The Raŋitoki fragment (Ragitoki, Rangitoki) is a possibly authentic member of the rongorongo corpus.

Location
This fragment is kept in an undisclosed institution.

Description
Red ink on undyed (or at least faded) barkcloth, 4.5 × 15.5 cm. The nine glyphs were apparently painted on the cloth with some kind of brush. The piece is reportedly a strip torn from a skirt/loincloth.

Bark-cloth cloaks and headpieces were indications of high status in the pre-missionary period. Inks used on bark cloth – made from roots, berries and minerals – were apparently rather sophisticated. The cloth was made from the paper mulberry tree, which was formerly prevalent on Eastern Island.
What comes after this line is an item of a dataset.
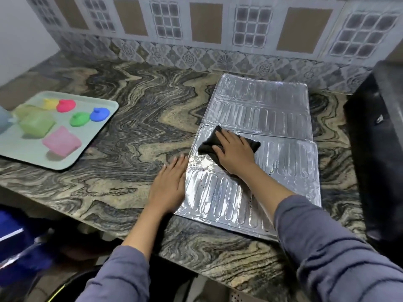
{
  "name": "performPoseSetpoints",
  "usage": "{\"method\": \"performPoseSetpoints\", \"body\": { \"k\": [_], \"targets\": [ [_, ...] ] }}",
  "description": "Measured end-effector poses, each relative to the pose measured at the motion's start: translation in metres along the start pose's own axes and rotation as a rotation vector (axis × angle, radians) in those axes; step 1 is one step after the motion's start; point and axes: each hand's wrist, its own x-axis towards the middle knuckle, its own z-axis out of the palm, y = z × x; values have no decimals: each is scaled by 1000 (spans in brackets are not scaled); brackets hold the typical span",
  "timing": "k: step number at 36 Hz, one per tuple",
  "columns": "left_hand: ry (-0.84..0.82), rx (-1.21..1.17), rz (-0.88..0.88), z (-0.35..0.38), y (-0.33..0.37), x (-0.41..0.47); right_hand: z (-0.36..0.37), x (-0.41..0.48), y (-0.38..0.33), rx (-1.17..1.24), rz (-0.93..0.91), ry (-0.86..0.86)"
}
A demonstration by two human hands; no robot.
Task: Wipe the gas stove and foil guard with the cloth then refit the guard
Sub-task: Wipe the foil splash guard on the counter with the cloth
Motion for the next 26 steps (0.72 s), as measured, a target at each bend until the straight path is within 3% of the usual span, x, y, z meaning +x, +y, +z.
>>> {"method": "performPoseSetpoints", "body": {
  "k": [13,19,26],
  "targets": [
    [42,-25,22,2,0,-1,-26,-76,67,-38,450,89],
    [66,-8,44,3,-1,-2,-17,-111,54,-48,617,131],
    [76,-14,61,2,0,-3,5,-140,19,-41,682,211]
  ]
}}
It is possible that such items were recycled into more mundane clothing after the arrival of missionaries in 1864, and that the glyphs therefore date to a period when the elite were literate in rongorongo.

Provenance
Given by a Rapa Nui woman, Raŋitoki, to her lover Albrecht van Houten in March 1869. Van Houten had observed that Rapa Nui women wore loincloths adorned with "symbols". Van Houten rolled the fragment into a "scroll", tied it with a piece of twine, and placed it in a pocket-watch case along with a pair of skull-bone beads and a note that has been read,

Ein Stück von dem Rock meiner geliebten wunderschöner Rangitoki. An mich als Geschenk überreicht – März, 1869 –
(A piece from  the skirt of my beloved precious Rangitoki. Given to me as a present – March, 1869 –)

(The word here deciphered as überreicht 'offered/given' is unclear.)

The watchcase was handed down in Van Houten's family in Switzerland until it was put up for auction in 2018. Only when it was evaluated were the symbols on the cloth identified as rongorongo.

Text
The identification of the nine glyphs is not entirely secure. An argument for the authenticity of the text is that the glyphs do not appear to be copies from known texts.

The glyphs, from left to right, have been tentatively identified as,

50 95h [hoch 'raised'] 600 46.76 700 V76 26V 200 95x

References

Robert Schoch & Tomi Melka (2019) The Raŋitoki (Rangitoki) bark-cloth piece: A newly recognized Rongorongo fragment from Easter Island. Asian and African Studies 28:2.
———— (2020) The Raŋitoki (Rangitoki) Fragment: Further analysis of a short Rongorongo sequence on bark-cloth from Easter Island. Asian and African Studies 29:1.